Ainda em sua dissertação a advogada aponta que os anticoncepcionais possuem uma taxa de falha inferior quando comparados aos preservativos masculinos. Além disso, garantem maior autonomia às mulheres. “A camisinha tem que ser pouco tributada, porque ela é essencial. Mas é um produto de controle masculino. As mulheres não têm controle sobre o uso correto da camisinha, por exemplo. Para a autonomia da mulher, os métodos contraceptivos são três vezes mais caros”, afirma.

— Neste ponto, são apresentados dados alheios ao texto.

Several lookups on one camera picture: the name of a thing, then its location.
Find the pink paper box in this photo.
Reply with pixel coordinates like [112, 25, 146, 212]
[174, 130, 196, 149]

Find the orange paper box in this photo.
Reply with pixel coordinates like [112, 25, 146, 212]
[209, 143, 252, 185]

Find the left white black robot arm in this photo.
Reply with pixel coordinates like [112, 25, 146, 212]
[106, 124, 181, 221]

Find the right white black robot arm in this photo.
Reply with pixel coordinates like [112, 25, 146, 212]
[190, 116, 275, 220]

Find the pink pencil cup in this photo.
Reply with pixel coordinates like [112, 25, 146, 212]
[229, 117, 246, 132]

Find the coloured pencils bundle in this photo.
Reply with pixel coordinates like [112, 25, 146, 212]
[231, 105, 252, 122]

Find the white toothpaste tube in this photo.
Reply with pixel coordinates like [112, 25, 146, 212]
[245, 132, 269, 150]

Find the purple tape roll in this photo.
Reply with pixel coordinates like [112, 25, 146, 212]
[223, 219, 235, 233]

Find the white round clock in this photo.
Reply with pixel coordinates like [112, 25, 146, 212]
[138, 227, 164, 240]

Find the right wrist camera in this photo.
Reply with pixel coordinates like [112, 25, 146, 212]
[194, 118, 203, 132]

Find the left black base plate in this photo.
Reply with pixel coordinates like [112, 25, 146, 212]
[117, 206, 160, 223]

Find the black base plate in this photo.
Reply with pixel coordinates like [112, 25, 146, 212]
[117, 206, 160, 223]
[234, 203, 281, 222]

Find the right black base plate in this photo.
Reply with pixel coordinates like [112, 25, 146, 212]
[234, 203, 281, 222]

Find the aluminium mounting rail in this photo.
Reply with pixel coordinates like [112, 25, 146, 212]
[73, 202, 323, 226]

Os exemplos não param por aí. O talco para prevenir assaduras está sujeito a uma alíquota de 45,3%, mesmo percentual aplicado à água de colônia. As pomadas preventivas de assaduras e as pomadas hidratantes de mamilos durante a amamentação são tributados a 37%. Os carrinhos de bebê, lenços umedecidos, bicos de mamadeira e protetores de mamilo para amamentação têm incidência tributária de 33,75%, estando no mesmo patamar que os trailers de viagem e os potes de água para cães.
Para Machado, os dados demonstram que, em relação às mulheres, não está sendo respeitado o princípio da seletividade. “A nossa Constituição diz que precisamos respeitar o princípio da essencialidade e da seletividade, que é dizer que os produtos mais essenciais devem ser menos tributados e os supérfluos, não essenciais, mais tributados”, afirma.

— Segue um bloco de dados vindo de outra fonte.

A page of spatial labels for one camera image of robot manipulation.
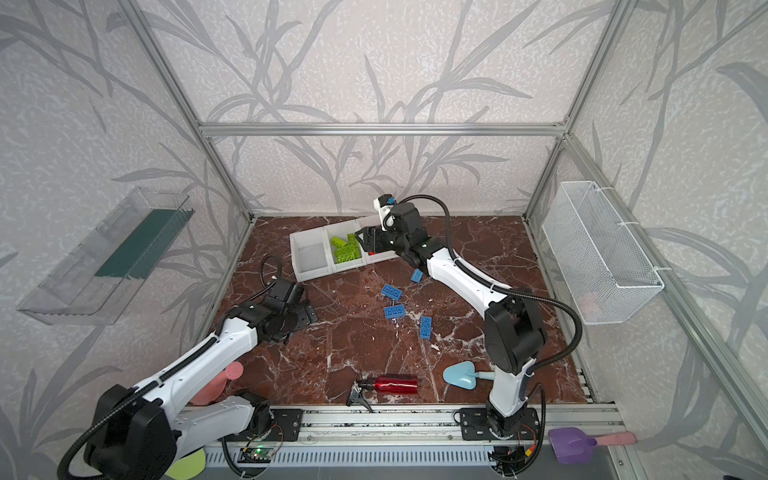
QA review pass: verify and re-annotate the white three-compartment bin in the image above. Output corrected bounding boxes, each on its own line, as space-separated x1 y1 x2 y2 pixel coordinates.
290 215 396 282

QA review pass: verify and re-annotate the purple toy shovel pink handle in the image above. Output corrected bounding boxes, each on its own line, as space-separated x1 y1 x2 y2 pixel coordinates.
549 427 637 465

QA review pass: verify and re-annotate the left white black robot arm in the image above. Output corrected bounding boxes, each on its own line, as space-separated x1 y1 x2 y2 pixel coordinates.
56 276 317 479

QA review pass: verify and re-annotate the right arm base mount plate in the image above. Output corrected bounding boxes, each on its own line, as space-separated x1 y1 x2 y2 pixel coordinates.
455 406 541 441

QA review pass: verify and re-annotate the clear plastic wall shelf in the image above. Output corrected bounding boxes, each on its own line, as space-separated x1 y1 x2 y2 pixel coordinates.
17 187 195 326

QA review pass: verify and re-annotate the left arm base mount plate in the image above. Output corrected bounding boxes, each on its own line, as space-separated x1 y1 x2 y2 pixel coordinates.
264 408 304 443

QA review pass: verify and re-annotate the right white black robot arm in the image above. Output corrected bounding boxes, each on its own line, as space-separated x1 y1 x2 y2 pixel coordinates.
355 194 584 439

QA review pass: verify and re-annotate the left green-lit circuit board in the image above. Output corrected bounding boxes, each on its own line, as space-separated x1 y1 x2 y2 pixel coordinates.
237 445 282 465

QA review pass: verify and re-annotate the aluminium front rail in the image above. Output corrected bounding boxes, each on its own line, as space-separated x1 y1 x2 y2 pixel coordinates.
161 403 628 448

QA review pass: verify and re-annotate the white wire mesh basket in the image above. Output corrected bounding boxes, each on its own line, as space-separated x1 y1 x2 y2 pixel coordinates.
543 181 665 325

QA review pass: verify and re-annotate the light blue toy shovel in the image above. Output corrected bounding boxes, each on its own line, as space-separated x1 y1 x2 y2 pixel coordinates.
442 361 495 390

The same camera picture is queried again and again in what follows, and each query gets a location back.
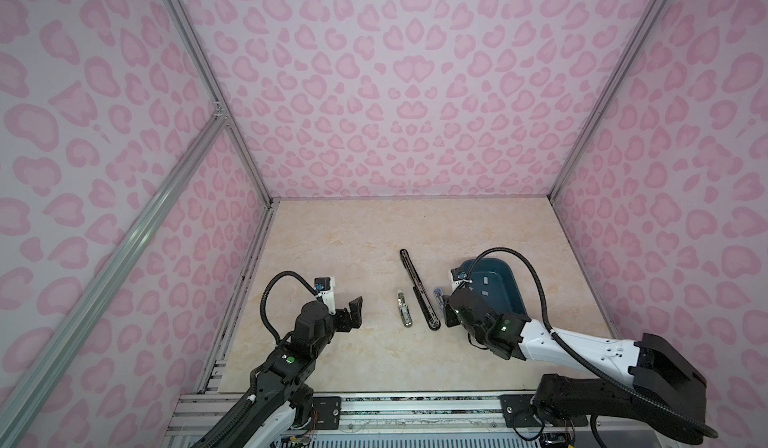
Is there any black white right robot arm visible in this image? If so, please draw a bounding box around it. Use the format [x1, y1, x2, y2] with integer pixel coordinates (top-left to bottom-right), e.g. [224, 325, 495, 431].
[445, 285, 718, 445]

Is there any teal plastic tray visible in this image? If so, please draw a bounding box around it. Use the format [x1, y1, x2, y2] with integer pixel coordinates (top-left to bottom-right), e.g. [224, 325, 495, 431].
[469, 257, 527, 315]

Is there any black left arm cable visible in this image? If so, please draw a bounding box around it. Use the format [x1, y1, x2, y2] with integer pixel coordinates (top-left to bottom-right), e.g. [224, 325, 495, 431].
[259, 270, 319, 346]

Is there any light blue mini stapler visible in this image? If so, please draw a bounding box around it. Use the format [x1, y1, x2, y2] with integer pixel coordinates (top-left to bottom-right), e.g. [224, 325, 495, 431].
[433, 287, 447, 318]

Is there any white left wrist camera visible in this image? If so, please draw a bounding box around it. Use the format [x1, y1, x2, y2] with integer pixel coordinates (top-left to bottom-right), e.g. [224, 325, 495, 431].
[314, 276, 336, 315]

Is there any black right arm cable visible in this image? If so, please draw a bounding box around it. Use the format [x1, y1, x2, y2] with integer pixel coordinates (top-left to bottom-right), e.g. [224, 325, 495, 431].
[466, 246, 718, 440]

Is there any aluminium corner frame post left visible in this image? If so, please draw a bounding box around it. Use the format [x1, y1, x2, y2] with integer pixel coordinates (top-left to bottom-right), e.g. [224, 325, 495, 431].
[162, 0, 273, 208]

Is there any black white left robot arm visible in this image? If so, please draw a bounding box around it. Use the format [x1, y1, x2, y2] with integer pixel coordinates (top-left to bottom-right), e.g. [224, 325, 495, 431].
[195, 296, 363, 447]

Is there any aluminium corner frame post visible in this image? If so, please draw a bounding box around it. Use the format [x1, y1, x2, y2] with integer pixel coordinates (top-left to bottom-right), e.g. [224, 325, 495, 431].
[547, 0, 674, 205]
[162, 0, 273, 208]

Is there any aluminium corner frame post right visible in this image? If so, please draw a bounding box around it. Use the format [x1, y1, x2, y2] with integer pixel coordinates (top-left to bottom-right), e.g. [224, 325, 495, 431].
[547, 0, 674, 205]

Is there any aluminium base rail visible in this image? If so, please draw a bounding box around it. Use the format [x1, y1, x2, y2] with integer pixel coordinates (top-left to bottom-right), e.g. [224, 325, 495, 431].
[161, 390, 679, 448]

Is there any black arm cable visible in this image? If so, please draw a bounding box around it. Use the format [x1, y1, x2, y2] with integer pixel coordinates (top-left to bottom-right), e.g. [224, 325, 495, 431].
[259, 270, 319, 346]
[466, 246, 718, 440]

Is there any aluminium diagonal frame bar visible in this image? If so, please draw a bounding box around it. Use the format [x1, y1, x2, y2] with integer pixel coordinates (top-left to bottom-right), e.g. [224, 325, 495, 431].
[1, 114, 227, 447]

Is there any black long stapler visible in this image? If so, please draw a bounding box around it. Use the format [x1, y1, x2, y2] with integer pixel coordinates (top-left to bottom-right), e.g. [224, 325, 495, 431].
[399, 249, 441, 331]

A diferenciação entre alíquotas, entretanto, é apenas uma das faces da discrepância, no plano da tributação, entre homens e mulheres. Como já mostramos anteriormente nesta coluna, a regressividade atinge em maior medida o público feminino, em especial as mulheres negras, que proporcionalmente gastam mais com o consumo de produtos básicos.
“Uma família chefiada por uma mulher negra gasta proporcionalmente muito mais em alimentação, gás, água, energia, medicamento, saúde e higiene do que uma família chefiada por um homem branco, que vai gastar mais em acúmulo de bens, em carro, em gasolina, aquisição de casa, investimentos”, diz Luiza Machado.

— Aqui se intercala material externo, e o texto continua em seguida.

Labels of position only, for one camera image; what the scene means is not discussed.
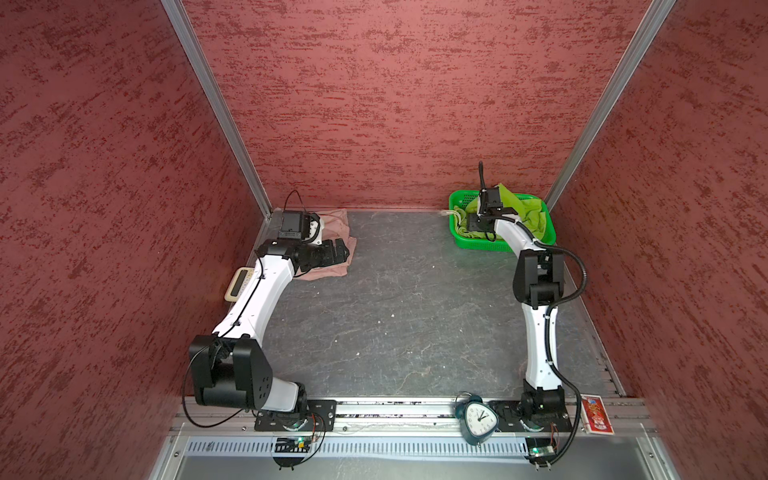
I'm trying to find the pink shorts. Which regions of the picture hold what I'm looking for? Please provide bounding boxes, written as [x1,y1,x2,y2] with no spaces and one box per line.
[299,209,357,282]

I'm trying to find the lime green shorts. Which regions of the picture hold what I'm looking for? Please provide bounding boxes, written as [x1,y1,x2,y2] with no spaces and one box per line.
[448,183,557,251]

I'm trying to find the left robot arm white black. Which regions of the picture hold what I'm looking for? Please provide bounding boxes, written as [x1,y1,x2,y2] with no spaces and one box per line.
[185,210,350,425]

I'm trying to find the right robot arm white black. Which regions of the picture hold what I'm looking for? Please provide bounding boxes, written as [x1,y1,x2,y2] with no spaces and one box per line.
[468,187,565,431]

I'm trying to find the green plastic basket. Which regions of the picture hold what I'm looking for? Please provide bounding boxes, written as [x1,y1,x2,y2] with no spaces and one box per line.
[448,189,557,254]

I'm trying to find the cream yellow calculator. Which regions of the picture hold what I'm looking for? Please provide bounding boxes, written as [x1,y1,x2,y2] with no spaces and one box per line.
[224,267,253,303]

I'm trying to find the left circuit board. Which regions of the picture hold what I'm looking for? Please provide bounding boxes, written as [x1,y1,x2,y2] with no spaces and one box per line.
[273,437,313,456]

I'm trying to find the circuit board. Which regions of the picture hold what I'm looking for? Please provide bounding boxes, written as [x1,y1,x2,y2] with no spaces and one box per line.
[273,437,313,456]
[525,437,558,464]

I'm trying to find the teal alarm clock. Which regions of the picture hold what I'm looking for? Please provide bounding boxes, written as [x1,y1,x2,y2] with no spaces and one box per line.
[453,392,499,446]

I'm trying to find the red card packet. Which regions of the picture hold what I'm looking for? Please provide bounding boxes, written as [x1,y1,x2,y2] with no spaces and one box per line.
[581,394,615,436]

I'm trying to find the right circuit board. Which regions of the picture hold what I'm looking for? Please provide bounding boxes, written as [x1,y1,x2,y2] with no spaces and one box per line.
[525,437,558,464]

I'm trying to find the black corrugated cable conduit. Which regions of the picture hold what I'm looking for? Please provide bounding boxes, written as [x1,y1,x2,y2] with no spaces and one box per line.
[477,160,589,466]

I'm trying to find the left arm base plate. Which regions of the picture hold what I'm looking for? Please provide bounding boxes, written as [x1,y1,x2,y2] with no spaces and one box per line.
[253,399,338,433]

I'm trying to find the aluminium front rail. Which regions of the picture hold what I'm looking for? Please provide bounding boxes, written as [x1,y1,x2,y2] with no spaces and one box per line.
[170,397,658,437]

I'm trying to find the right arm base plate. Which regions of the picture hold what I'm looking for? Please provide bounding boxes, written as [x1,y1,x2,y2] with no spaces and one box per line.
[488,400,572,434]

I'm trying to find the right aluminium corner post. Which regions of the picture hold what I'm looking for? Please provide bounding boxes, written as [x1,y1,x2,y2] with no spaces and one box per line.
[545,0,676,211]

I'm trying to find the aluminium corner post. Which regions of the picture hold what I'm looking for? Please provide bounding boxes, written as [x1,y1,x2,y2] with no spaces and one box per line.
[161,0,273,220]
[545,0,676,211]

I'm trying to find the left aluminium corner post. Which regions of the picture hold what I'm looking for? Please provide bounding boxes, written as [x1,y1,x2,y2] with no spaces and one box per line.
[161,0,273,220]

“Quando temos um sistema tributário que tributa mais consumo e menos propriedade, lucros e dividendos, essa escolha tributária vai afetar mais as mulheres, especialmente as mulheres negras”, complementa.
Em resumo, a pesquisa realizada pela advogada mostra que as mulheres perdem duas vezes: com a regressividade e com a imposição de alíquotas superiores. O tema foi debatido pelo grupo de trabalho da reforma tributária, e é preciso, agora, ver se constará no texto levado à Câmara.